The deal... - Posted by Gino L.

Posted by JohnBoy on May 04, 1999 at 09:42:09:

Almost forgot. You assign your deal over to your buyer by selling at retail. Use their down payment to pay the back payments due to bring the mortgage current. After deducting their down payment from your retail price, you assign the first over to them and carry back a second on any difference between your selling price minus their down payment and the amount owed on the first. You pocket a nice profit up front in cash, plus you get a nice little monthly income off the second. Even if your buyer was to default on your second, so what, you made your profit from the down stroke. Anything they pay on the second is extra gravy on the deal. But if you wanted you could always take the property back to protect your interest in the second and resell the property again if you felt is was worth the trouble.

The deal… - Posted by Gino L.

Posted by Gino L. on May 02, 1999 at 22:06:10:

Just want to hear others take on this deal.
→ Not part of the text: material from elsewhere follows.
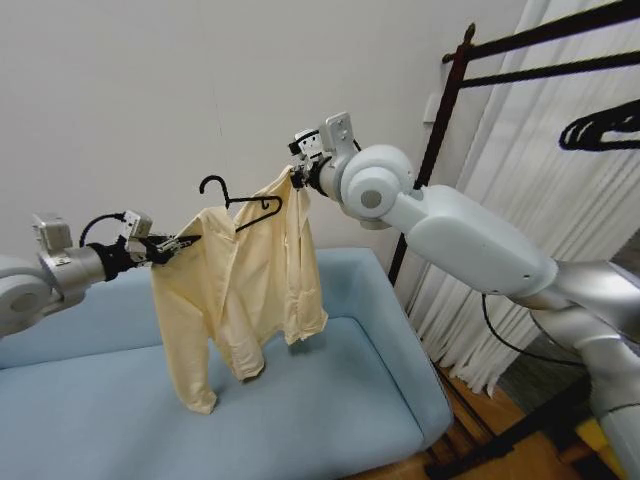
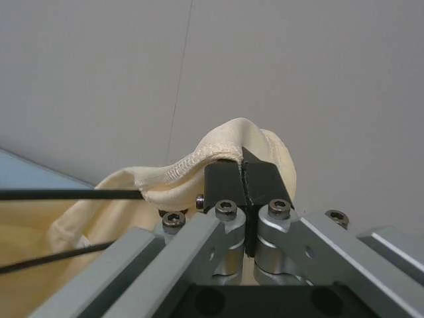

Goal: Pick up the clothes from the sofa and hang them on the clothes hanger.

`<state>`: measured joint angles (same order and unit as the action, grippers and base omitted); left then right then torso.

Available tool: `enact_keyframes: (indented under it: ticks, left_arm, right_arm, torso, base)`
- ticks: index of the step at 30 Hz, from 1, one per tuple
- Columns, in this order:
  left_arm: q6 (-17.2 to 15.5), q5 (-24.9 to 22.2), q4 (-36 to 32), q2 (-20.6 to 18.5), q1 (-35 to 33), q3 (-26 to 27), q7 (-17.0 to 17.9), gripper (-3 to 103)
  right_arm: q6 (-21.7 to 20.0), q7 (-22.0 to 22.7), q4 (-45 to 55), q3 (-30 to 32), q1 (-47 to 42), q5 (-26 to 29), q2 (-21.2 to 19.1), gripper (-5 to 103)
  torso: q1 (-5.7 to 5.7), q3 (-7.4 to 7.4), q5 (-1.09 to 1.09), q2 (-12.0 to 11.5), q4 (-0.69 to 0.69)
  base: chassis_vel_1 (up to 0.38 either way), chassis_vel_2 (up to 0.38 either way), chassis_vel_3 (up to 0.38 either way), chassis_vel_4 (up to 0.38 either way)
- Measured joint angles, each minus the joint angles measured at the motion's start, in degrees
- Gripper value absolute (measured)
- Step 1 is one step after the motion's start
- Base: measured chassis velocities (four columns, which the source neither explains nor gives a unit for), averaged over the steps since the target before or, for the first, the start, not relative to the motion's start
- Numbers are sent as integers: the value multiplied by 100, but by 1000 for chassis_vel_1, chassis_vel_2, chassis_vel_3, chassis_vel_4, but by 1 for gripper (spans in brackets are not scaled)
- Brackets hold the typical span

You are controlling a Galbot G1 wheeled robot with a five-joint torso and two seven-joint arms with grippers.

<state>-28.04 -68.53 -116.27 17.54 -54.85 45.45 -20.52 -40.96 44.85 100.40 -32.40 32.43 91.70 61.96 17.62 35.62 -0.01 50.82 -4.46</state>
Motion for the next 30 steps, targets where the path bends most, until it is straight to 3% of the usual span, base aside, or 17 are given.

Im interested to hear feedback and ideas. The way I plan to structure this deal involves over financing with a newly created note and discounting out for cash. Want to know what others would do to solve this ladies problem.

the deal:

Lady in forclosure on 2 properties…

both properties are in marginal areas with large rental market. both need cleanup only to a heavy extent (2 truckloads from each).

1st prop 77k 1st, FMV is 95k…must sell in 30 days…no arrears yet. The question is how to get in and out with no money! Non assumable.

2nd prop 72k 1st, 5k 2nd, 8k in arrears, forcloses in 20 days. FMV 110k

Same owner. This lady is willing to carry as much as needed and has no cash reserves and needs to come up with at least 8k total out of both properties combined…=:) Will not sign a exclusive option because of time restraints.

Interested to hear any and all creative techniques from people heavy into L/O’s and Trusts. Also any ideas on combining l/o w/notes, and trusts to assume.

The object is to do this deal with absolutely none of our own cash!

Re: The deal… - Posted by JohnBoy

Posted by JohnBoy on May 04, 1999 at 09:29:58:

Buy the property by taking over the existing mortgages “subject to”. Make the deal subject to you finding a suitable tenant. You take the property over for what the seller owes on the mortgage. Have the seller deed the property into a trust, then assign the beneficial interest of the trust over to you. You own the property and the mortgage remains in the sellers name. Since shes facing foreclosure she shouldn’t have a problem with this because she’s about to lose it all anyway. At this point you would be saving her from a foreclosure.

Next you find a buyer with $5k - $20k cash to put down.

OWNER WILL FINANCE! NO BANK QUALIFYING!
CREDIT PROBLEMS OK! 10% DOWN QUALIFY’S
REGARDLESS OF CREDIT! CALL xxx-xxxx

After you have a buyer with enough down stroke then just assign the deal over to them for their down payment amount and your out of the deal with a quick profit. You never had to use a dime of your money to purchase the property. Piece of cake! :slight_smile:

Re: The deal… - Posted by Figures!

Posted by Figures! on May 04, 1999 at 01:24:43:

All these know it alls on this sight and not one person could fiure this deal out! Unbelievable!